Threads, synchronization, consistency

I’m following the documentation here.

I’ve run this code from the documentation:

n = 10
a = zeros(n)
Threads.@threads for i = 1:n
    a[i] = Threads.threadid()
end
a

I’m aware of and also have used @spawn, I don’t think it’s relevant here.

I haven’t found a detailed description of the @threads macro’s synchronization/consistency protocol. I’m understanding that, as far as my program is concerned, those threads effectively live for the duration of the for loop, and that we’re single-threaded thereafter. However, thinking back of my “operating systems” college course, these various threads will presumably have run on different cores and maybe even different processors, and the memory hierarchy of my computer can be very complicated.

Again, thinking of my “operating systems” course, you’d need some sort of memory barrier to force all processors and cores to flush their caches to main memory and invalidate everything, to ensure that the rest of the program can now access the a array and obtain the expected result. If this is not done, theoretically, at the end of the loop above, when it prints a, it could print any arbitrary thing.

Reading the documentation, I’m not seeing where it says that Threads.@threads ensures that memory is in a synchronized, consistent state at the end of the loop. Is this a guarantee? Did I just fail to see it somewhere? Or is there a multithreading primitive that I have not seen that must be used to synchronize all processors and cores after the multithreaded loop completes?

Thanks, and sorry for the basic question.

@threads is a bit misnamed, it’s not spawning OS-level threads at all, but Julia level tasks that are multiplexed over the number of OS threads Julia runs with.

It doesn’t - you can very much get race conditions, false sharing and all complexity you’d otherwise expect of multithreaded code. All @threads guarantees for you is that the loop enclosed by @threads acts as a block, continuing execution of the following code only after each task spawned by @threads finishes execution.

See also this post on the julialang blog for some information/patterns on avoiding that.

1 Like

I’m not sure this answers my question. Take specifically the PSA link you posted. If I understand what you write, the PSA wrongly instructs us to use :static, which does not appear to have any more of a memory barrier to it than :dynamic. Could you please tell me how to put a memory barrier in the :static example from the PSA, after all the threads have wound down?

I cannot use the @spawn solution because it causes hundreds of allocations.

Edit: also, it doesn’t say anywhere that @spawn has a memory barrier. I need to know whether Julia ensures that memory state is consistent at the completion of threads and tasks and spawns and whatever else, and if not, what I need to do to synchronize all the processors.

Tasks have an implicit memory barrier. Memory accesses within tasks have the expected consistency and if you wait/fetch a task you establish a happens-before relationship.

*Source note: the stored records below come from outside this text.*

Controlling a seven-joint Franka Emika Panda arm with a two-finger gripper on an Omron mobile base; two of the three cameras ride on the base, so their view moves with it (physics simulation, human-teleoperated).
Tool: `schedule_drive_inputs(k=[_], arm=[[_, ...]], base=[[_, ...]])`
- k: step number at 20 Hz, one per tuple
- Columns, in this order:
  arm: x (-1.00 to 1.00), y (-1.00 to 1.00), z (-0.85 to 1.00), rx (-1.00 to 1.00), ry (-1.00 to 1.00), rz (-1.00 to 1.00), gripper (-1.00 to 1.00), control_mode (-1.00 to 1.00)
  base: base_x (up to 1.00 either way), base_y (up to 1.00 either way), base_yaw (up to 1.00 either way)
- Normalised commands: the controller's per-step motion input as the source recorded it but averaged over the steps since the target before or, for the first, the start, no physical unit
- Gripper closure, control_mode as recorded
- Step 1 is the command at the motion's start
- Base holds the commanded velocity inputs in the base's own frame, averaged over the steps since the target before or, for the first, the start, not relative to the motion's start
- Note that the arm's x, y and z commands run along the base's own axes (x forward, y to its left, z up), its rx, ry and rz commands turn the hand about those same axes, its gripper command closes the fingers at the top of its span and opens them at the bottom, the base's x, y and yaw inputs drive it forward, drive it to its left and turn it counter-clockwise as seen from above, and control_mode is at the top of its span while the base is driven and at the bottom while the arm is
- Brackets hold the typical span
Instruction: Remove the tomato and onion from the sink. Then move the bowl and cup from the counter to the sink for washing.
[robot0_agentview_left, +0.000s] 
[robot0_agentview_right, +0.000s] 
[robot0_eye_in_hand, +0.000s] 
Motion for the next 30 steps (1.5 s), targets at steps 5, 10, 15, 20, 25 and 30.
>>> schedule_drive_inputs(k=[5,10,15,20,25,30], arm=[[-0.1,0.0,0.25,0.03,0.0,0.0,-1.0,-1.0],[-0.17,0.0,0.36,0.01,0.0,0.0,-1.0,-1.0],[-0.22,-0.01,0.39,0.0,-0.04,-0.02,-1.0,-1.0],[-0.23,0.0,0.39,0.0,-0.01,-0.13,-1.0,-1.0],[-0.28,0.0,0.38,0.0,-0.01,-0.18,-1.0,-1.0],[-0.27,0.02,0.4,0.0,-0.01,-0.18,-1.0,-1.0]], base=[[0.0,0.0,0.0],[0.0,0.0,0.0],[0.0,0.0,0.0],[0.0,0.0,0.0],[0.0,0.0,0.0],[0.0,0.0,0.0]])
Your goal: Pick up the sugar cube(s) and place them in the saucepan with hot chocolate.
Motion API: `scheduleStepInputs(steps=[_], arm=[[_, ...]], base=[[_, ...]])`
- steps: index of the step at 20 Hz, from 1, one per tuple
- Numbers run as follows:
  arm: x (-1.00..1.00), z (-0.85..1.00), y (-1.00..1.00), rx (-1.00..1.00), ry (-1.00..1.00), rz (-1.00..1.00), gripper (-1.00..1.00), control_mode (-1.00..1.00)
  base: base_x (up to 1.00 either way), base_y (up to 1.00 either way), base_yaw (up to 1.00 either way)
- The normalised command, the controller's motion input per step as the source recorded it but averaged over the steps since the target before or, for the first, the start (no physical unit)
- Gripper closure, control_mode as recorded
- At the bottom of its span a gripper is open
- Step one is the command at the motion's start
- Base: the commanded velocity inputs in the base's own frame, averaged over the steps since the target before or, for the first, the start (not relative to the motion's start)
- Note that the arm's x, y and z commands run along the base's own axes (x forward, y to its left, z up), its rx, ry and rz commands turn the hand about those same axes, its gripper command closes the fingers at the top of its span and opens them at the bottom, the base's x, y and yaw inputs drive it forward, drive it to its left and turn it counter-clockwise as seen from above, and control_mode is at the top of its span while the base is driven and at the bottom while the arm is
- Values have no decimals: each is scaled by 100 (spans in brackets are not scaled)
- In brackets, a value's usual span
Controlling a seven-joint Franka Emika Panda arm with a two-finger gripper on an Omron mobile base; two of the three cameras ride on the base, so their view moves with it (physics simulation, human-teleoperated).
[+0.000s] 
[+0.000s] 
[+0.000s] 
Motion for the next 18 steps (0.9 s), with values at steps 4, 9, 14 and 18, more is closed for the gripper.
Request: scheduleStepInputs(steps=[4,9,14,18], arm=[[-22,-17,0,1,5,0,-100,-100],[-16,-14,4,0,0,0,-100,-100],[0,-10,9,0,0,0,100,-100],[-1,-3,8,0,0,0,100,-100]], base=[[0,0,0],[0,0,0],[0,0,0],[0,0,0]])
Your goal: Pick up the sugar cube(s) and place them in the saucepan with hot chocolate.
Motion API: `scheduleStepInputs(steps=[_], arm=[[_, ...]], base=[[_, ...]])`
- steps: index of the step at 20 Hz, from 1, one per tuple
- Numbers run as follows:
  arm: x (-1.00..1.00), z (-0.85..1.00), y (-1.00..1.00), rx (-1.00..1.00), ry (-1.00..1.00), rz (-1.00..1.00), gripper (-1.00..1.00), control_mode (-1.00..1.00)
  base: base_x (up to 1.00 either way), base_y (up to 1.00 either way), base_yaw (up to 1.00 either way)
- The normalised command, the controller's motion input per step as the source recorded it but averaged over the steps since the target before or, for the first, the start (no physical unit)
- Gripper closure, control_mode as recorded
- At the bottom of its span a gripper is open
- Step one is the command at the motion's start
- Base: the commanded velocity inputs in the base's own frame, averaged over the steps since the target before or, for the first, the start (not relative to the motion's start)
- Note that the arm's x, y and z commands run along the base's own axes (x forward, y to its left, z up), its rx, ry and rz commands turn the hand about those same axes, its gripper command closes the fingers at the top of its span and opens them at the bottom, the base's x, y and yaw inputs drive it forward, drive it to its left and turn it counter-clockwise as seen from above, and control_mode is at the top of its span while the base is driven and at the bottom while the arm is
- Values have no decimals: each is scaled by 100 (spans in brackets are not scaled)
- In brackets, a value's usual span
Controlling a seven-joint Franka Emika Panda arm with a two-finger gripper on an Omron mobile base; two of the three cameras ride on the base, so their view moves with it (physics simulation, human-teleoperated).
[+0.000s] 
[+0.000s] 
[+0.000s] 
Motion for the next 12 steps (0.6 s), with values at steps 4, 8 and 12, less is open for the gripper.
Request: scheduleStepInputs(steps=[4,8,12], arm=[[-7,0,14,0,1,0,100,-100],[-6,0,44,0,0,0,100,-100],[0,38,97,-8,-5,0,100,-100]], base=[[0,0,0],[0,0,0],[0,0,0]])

@threads creates a number of tasks under the hood and synchronizes them afterwards. So there is an implicit memory barrier.

We probably need to document these things better especially after atomics for arrays have been added to language. (Right now you need Atomix.jl for atomic operations over arrays.)

4 Likes

OK so I think that’s my answer. I now understand that in the snippet I provided in my original post, there is some implied memory barrier at the end of the for loop, and when it displays a, that occurs after the memories of all the processors have been synchronized.

With the caveat that this is only (technically) guaranteed for atomic stores and writes.

2 Likes

OK well now you have me confused. Is it guaranteed for my original program, which was taken from the documentation?

What is the Julia definition of an atomic store or write?

For all indices, it is guaranteed that you get some value that has been written to that index, you cannot get any arbitrary value for your example. That is, in your example you get some threadid(). Because of task migration, that may not necessarily be in ascending order, for example - it depends on the order the tasks ultimately execute in, which threadid() they possess and whether there are any additional data races.

Specifically, what I’m thinking of is that “obtain the expected result” depends highly on what that expectation is. After the loop, you’re not going to read data that would have been overwritten on another thread, if that’s what you’re asking. After the loop, you’re guaranteed to read the last value written.